Exercise prompt — In the material below, the required lines run from the one containing "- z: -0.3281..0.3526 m" through the one containing "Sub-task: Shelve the". Copy those lines exactly, ends included, and nothing else.

--- Given material ---

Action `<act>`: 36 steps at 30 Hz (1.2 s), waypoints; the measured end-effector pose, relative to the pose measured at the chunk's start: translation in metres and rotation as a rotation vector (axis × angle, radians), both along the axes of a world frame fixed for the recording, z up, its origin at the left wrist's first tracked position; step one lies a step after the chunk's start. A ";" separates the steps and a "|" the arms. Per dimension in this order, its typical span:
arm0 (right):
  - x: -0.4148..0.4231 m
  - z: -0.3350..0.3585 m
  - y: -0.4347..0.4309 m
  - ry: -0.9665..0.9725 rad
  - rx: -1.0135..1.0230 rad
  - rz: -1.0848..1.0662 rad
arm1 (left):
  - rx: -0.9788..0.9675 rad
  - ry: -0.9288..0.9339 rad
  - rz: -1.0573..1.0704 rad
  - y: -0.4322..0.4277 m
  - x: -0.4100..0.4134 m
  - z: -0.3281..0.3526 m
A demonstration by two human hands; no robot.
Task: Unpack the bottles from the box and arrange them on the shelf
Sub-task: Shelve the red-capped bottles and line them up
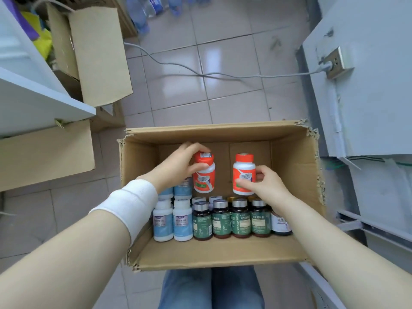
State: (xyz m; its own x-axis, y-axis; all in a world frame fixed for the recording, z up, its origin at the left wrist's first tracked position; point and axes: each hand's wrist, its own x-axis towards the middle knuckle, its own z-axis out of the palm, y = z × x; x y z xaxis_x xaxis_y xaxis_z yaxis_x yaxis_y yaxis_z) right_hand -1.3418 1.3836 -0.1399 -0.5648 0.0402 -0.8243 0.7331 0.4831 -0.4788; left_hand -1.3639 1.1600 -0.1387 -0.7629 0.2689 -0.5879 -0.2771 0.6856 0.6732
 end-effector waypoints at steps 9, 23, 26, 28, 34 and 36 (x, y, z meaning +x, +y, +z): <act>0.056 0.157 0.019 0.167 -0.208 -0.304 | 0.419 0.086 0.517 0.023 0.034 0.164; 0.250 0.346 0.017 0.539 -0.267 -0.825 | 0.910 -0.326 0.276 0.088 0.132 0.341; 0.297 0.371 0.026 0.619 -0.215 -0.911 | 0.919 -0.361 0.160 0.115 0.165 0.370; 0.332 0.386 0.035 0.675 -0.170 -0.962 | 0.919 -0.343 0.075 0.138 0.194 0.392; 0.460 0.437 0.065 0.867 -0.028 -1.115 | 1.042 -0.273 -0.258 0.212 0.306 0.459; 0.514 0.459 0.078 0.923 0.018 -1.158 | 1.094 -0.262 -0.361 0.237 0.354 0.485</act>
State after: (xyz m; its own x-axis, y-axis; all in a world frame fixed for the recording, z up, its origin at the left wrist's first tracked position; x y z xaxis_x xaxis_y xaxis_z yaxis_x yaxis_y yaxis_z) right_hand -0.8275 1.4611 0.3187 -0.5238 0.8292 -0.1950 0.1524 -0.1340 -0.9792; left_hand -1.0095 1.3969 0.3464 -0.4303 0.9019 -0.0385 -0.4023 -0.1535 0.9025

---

Response to the exercise —
  - z: -0.3281..0.3526 m
A demonstration by two human hands; no robot.
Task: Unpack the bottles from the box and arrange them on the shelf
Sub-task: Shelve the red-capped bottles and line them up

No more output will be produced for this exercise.